### What you will do
With the images removed, repeat the data below exactly.

### Recorded data
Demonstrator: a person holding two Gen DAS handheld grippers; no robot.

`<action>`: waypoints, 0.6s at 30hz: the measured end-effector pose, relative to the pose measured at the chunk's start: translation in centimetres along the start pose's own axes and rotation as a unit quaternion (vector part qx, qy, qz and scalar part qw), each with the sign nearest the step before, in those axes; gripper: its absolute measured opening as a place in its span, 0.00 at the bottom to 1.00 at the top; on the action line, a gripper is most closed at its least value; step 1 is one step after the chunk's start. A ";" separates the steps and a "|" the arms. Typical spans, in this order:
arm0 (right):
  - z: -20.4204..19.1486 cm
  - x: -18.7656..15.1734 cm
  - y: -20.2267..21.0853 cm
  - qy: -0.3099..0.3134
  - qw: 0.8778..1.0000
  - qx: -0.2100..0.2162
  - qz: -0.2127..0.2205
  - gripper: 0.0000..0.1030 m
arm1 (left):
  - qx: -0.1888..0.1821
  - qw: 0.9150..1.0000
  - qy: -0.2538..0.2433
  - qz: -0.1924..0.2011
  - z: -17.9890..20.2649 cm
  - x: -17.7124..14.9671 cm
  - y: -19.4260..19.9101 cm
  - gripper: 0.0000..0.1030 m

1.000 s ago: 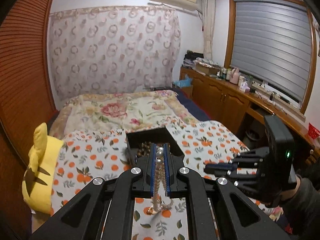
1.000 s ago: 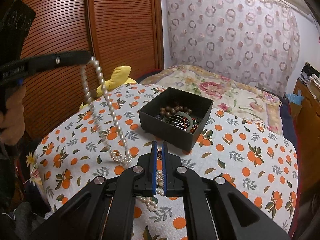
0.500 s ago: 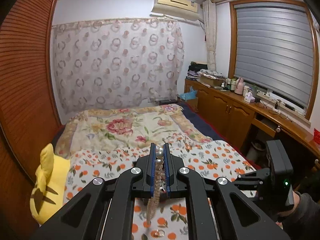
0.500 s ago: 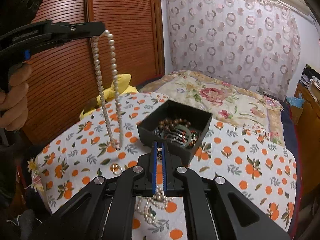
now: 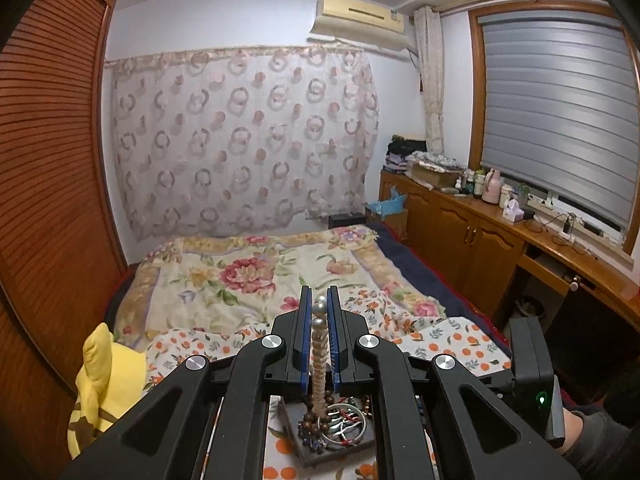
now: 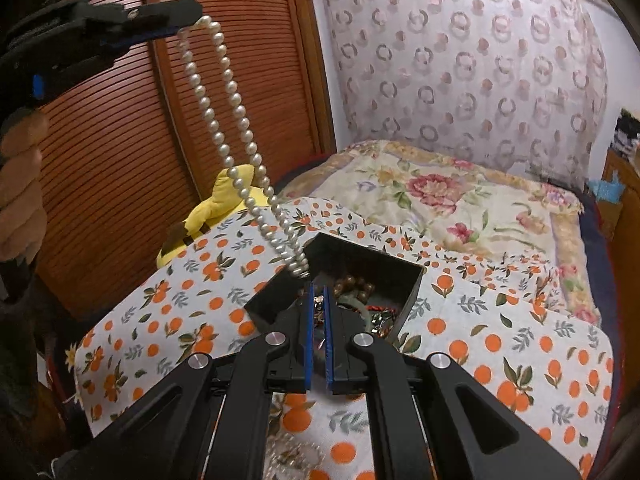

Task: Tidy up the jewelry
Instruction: 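Lower the pearl necklace into the box with the right tool while the left tool drops the strand in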

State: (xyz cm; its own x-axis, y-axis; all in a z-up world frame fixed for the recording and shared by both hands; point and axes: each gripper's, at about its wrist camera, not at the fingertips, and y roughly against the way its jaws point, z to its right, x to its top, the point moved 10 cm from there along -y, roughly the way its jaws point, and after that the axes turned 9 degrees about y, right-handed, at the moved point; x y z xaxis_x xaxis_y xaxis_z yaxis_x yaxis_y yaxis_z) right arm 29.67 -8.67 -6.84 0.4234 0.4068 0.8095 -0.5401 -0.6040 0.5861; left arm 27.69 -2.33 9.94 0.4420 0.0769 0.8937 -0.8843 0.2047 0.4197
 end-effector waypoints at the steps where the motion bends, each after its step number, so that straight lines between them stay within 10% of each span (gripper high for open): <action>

### Result of this exercise
Demonstrator: a person holding two Gen DAS handheld grippers; no robot.

`<action>`: waypoints, 0.6s at 30hz: the measured end-effector pose, relative to the pose measured at the chunk's start: translation in centimetres along the start pose's own axes and rotation as a unit quaternion (vector part qx, qy, qz and scalar part qw), each with the sign nearest the step before, in those axes; gripper: its absolute measured opening as a place in its span, 0.00 at the bottom to 1.00 at the top; on the action line, a gripper is most closed at its least value; step 1 is one step after the chunk's start. A ";" separates the steps and a "|" the arms. Typical spans, in this order:
arm0 (right):
  - z: -20.4204..19.1486 cm
  - x: -18.7656..15.1734 cm
  - y: -20.2267..21.0853 cm
  - qy: -0.3099..0.3134
  - qw: 0.8778..1.0000
  - qx: -0.2100..0.2162
  - qz: -0.2127..0.2205
  - gripper: 0.0000..0.1030 m
arm1 (left):
  - qx: -0.1888..0.1821
  - qw: 0.9150..1.0000
  - qy: -0.2538..0.2433
  - qz: -0.1924..0.2011
  - z: -17.9890..20.2649 cm
  - x: -17.7124..14.9671 cm
  - y: -19.4260..19.9101 cm
  - gripper: 0.0000..0.1030 m

1.000 s ago: 
1.000 s ago: 
0.500 s ago: 
0.500 s ago: 
now: 
now: 

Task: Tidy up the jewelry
Instruction: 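Lower the pearl necklace into the box with the right tool while the left tool drops the strand in
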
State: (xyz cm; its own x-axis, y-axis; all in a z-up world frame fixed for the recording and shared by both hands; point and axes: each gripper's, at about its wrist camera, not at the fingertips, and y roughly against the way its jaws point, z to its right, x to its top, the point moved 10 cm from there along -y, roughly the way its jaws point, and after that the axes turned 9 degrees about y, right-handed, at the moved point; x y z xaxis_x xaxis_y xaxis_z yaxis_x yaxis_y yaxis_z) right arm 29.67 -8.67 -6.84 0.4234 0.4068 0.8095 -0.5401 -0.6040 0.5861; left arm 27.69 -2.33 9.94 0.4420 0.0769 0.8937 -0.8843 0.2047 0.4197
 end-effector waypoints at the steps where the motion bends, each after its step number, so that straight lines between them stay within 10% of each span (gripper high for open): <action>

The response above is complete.